The home to at least 20 Rosetown businesses – and the world-renowned Rose Garden – may be asked to debate a new town brand.
Members of the Te Awamutu Community Board aired the thorny issue at their monthly meeting this week – which ironically, featured a successful application for funding from the Te Awamutu Rose Society towards November’s 58th annual Te Awamutu Rose Show.
At risk of having her report nipped in the bud, board chair Ange Holt said she had been involved in a discussion with a marketer about the town’s main street “and ended up with a relook at the identity of Te Awamutu”.
“The last time a ‘do we want to be Rosetown’ was undertaken was a few years back and organised by Susan Trodden for the Chamber.
“I think if we both get together on this and get an interested working group to drive it, it could provide a great outcome,” she said.
Te Awamutu’s links with roses bloomed in the 1960s and in 1969 the Jaycees and several community groups developed a rugged piece of waste land in Arawata Street into the Rose Garden.
Soon after that, because of the Rose Garden’s prominent position at the eastern entrance of the town, people began referring to Te Awamutu as ‘The Rose Town of New Zealand”.
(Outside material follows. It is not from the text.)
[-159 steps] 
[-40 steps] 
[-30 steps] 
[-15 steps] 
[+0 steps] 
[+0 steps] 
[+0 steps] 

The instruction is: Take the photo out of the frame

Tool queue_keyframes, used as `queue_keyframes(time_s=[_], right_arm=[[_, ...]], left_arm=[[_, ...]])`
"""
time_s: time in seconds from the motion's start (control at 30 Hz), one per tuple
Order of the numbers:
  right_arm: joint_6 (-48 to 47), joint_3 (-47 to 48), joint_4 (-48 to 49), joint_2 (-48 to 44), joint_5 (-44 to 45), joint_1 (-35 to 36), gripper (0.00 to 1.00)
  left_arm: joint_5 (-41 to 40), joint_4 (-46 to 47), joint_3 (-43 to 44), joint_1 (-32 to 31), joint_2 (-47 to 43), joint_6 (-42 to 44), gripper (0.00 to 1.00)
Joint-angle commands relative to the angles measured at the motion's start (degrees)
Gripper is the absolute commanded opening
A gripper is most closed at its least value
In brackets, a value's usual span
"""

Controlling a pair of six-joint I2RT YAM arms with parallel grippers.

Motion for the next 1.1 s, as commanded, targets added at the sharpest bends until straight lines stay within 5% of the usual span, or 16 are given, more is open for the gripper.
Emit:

Four years ago, during a workshop on Te Ara Wai, a museum to showcase Waipā and New Zealand history, town leaders acknowledged it was probably time to ditch the Rose Town moniker and come up with something linked to Te Ara Wai.
Board member and councillor Susan O’Regan said there was a lot of work done then which developed into branding discussions about the town.
“I wonder if there is an exercise where we pull together the work done previously,” she said.
From there the board could develop a strategic plan.
“This is very relevant and pertinent but it’s not about wasting people’s time,” she said.
Holt said there was an opportunity with Te Ara Wai now being established across the road from the Rose Garden and at one of the entrances to the town, to revisit Rose Town.
“Is Rose Town still relevant?”
Holt said a Waikato business student could assist with research.
The project could be a Community Board/Chamber of Commerce initiative.
“It’s an opportunity to engage. We’ve got a lot of new people in town who we could be asking. We also need to make sure the voice of iwi is heard and included.”
Possibilities included marrying European influences of roses with Māori identity such as a pou decorated around the base with bright red roses depicting blood that fell on both sides during the Land Wars, she said.
The board agreed to establish a working group to explore the identity of Te Awamutu.